◆ Problem requirements:
Make the copy match the entries below exactly, with no pictures carried over.

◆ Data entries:
[Start of section]
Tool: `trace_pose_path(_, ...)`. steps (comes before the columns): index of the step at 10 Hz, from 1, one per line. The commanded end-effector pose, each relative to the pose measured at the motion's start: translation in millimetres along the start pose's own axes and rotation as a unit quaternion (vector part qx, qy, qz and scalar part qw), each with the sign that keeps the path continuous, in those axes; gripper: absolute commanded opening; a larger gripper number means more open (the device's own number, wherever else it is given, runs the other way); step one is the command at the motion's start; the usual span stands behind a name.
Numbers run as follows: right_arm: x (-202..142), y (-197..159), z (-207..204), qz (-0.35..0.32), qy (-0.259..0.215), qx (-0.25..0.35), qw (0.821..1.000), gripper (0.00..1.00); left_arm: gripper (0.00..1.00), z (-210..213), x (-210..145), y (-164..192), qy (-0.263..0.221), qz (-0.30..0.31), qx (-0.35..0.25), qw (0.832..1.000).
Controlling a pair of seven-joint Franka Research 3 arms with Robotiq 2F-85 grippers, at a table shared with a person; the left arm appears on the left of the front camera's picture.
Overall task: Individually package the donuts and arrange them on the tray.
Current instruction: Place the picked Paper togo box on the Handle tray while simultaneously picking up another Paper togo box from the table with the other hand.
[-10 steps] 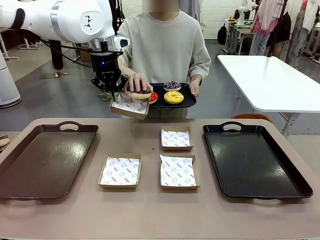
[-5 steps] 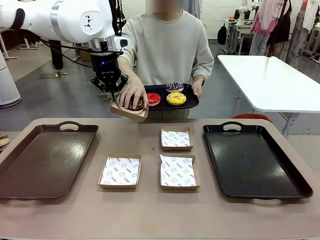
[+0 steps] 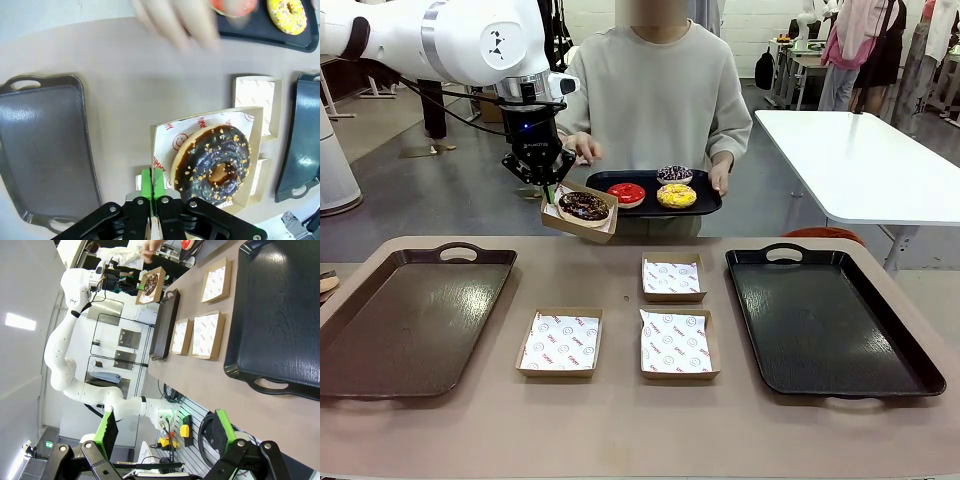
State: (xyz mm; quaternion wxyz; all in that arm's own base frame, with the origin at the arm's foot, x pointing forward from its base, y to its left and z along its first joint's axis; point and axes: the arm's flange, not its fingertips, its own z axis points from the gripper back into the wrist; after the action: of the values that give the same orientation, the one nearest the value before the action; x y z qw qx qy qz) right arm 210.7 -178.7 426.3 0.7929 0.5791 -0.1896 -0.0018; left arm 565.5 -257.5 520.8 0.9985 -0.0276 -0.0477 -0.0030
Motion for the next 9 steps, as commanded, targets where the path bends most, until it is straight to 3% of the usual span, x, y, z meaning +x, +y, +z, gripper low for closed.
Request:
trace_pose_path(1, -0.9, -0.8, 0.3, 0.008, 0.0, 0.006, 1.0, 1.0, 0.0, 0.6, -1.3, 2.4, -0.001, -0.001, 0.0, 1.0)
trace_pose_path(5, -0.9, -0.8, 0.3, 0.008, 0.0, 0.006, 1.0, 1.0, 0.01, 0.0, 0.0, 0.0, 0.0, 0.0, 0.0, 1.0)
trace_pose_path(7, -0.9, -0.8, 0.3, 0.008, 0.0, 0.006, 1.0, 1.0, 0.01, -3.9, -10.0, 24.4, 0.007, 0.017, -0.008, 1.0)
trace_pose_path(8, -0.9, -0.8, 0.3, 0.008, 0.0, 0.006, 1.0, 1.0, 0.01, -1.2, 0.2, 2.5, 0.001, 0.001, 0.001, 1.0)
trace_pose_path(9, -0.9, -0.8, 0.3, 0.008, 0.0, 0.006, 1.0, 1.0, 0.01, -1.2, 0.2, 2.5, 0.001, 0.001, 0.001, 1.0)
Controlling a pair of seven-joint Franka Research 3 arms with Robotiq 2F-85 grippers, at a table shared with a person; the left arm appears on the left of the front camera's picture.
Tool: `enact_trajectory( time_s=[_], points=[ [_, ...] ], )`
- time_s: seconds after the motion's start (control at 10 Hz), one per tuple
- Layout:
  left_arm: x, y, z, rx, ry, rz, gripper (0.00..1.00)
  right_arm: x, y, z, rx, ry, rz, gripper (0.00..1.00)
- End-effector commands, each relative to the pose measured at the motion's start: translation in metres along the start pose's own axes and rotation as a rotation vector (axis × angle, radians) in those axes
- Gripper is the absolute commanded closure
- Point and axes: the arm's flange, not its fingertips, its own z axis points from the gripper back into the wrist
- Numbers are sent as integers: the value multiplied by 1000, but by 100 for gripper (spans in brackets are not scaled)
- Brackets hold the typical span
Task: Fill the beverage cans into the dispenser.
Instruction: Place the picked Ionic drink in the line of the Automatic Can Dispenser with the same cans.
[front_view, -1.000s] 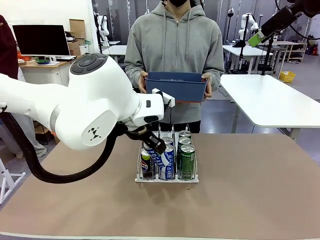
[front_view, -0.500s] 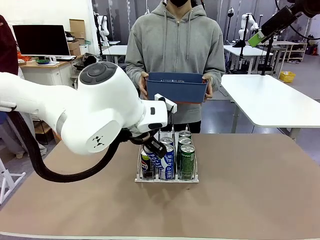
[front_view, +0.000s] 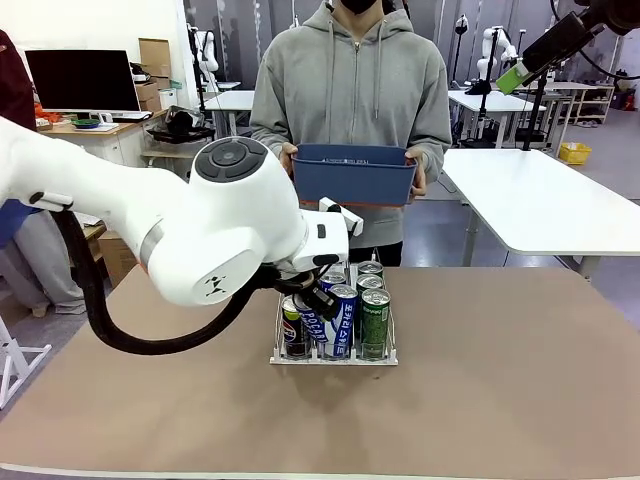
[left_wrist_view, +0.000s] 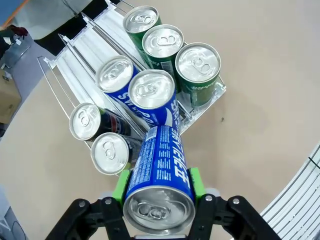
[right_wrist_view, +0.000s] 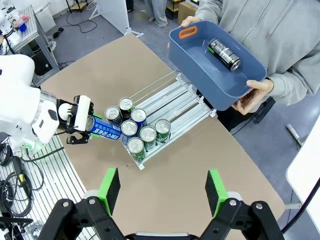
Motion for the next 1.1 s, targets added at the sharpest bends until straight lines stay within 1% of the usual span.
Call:
enact_trajectory(
  time_s=[0.0, 0.1, 0.5, 0.7, 1.0],
  points=[
    [15, -8, -5, -1, 16, -5, 43, -1, 0, 1, 7, 5, -1, 9],
    [16, -11, -6, -12, 29, -22, 43, -1, 0, 1, 7, 5, -1, 9],
    [20, -15, -3, -33, 26, -50, 43, -1, 0, 1, 7, 5, -1, 9],
    [27, -13, -8, 0, 11, -50, 43, -1, 0, 1, 7, 5, -1, 9],
    [36, -7, -24, 23, 17, -32, 43, -1, 0, 1, 7, 5, -1, 9]
  ],
)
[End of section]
◆ Exercise result:
Tool: `trace_pose_path(_, ...)`. steps (comes before the columns): index of the step at 10 Hz, from 1, one per line. The commanded end-effector pose, each relative to the pose measured at the motion's start: translation in millimetres along the start pose's own axes and rotation as a unit quaternion (vector part qx, qy, qz and scalar part qw), each with the sign that keeps the path continuous, in those axes; gripper: absolute commanded opening; a larger gripper number means more open (the device's own number, wherever else it is given, runs the other way); step one is the command at the motion's start; the usual span stands behind a name.
Numbers run as follows: right_arm: x (-202..142), y (-197..159), z (-207..204), qz (-0.35..0.32), qy (-0.259..0.215), qx (-0.25..0.35), qw (0.821..1.000), gripper (0.00..1.00); left_arm: gripper (0.00..1.00), z (-210..213), x (-210..145), y (-164..192), qy (-0.263..0.221), qz (-0.30..0.31), qx (-0.35..0.25), qw (0.832..1.000).
Controlling a pair of seven-joint Franka Research 3 arms with Robotiq 2F-85 grippers, at a table shared with a person; the left arm appears on the left of the front camera's picture.
Overall task: Individually package the donuts and arrange them on the tray.
Current instruction: Place the picked Paper togo box on the Handle tray while simultaneously picking up another Paper togo box from the table with the other hand.
[-10 steps] 
[-5 steps] 
[+0 steps] 
State: (xyz mm; quaternion wxyz; all in that arm's own base frame, with the origin at the arm's foot, x pointing forward from its base, y to its left and z along its first joint's axis; point and axes: the arm's flange, not its fingertips, its own z axis points from the gripper back into the wrist; after the action: of the values that give the same orientation, the one nearest the value before the action; x y z qw qx qy qz) right arm 210.7 -178.7 426.3 0.7929 0.5791 -0.1896 -0.0018; left arm 565.5 -257.5 520.8 0.9985 -0.0276 -0.0477 -0.0030
Motion for the next 9 steps, as commanded, targets where the path bends most, until it is straight to 3% of the usual span, x, y, z meaning +x, +y, +z, gripper low for closed.
Request:
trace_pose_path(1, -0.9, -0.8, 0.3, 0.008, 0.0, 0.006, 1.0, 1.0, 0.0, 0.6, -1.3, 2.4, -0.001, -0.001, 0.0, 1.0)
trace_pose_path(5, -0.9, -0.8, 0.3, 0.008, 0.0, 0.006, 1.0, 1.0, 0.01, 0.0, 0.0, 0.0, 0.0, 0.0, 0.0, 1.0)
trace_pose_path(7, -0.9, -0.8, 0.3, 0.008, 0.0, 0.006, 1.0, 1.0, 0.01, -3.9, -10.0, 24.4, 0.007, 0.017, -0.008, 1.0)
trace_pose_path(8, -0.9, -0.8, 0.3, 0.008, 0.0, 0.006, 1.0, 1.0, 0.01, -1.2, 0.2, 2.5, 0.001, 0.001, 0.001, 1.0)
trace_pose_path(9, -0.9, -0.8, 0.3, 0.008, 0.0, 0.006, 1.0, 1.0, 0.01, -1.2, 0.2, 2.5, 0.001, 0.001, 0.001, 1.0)
Controlling a pair of seven-joint Franka Research 3 arms with Robotiq 2F-85 grippers, at a table shared with a person; the left arm appears on the left of the front camera's picture.
Tool: `enact_trajectory( time_s=[_], points=[ [_, ...] ], )`
- time_s: seconds after the motion's start (control at 10 Hz), one per tuple
- Layout:
  left_arm: x, y, z, rx, ry, rz, gripper (0.00..1.00)
  right_arm: x, y, z, rx, ry, rz, gripper (0.00..1.00)
- End-effector commands, each relative to the pose measured at the motion's start: translation in metres along the start pose's own axes and rotation as a rotation vector (axis × angle, radians) in those axes
- Gripper is the absolute commanded closure
- Point and axes: the arm's flange, not its fingertips, its own z axis points from the gripper back into the wrist
- Numbers are sent as integers: the value multiplied by 1000, but by 100 for gripper (spans in brackets are not scaled)
- Brackets hold the typical span
Task: Fill the beverage cans into the dispenser.
Instruction: Place the picked Ionic drink in the line of the Automatic Can Dispenser with the same cans.
[front_view, -1.000s] 
[front_view, -0.500s] 
[front_view, +0.000s] 
[left_wrist_view, +0.000s] 
[right_wrist_view, +0.000s] 
Motion for the next 1.1 s, targets added at the sharpest bends until straight lines stay within 1% of the usual span.
Call:
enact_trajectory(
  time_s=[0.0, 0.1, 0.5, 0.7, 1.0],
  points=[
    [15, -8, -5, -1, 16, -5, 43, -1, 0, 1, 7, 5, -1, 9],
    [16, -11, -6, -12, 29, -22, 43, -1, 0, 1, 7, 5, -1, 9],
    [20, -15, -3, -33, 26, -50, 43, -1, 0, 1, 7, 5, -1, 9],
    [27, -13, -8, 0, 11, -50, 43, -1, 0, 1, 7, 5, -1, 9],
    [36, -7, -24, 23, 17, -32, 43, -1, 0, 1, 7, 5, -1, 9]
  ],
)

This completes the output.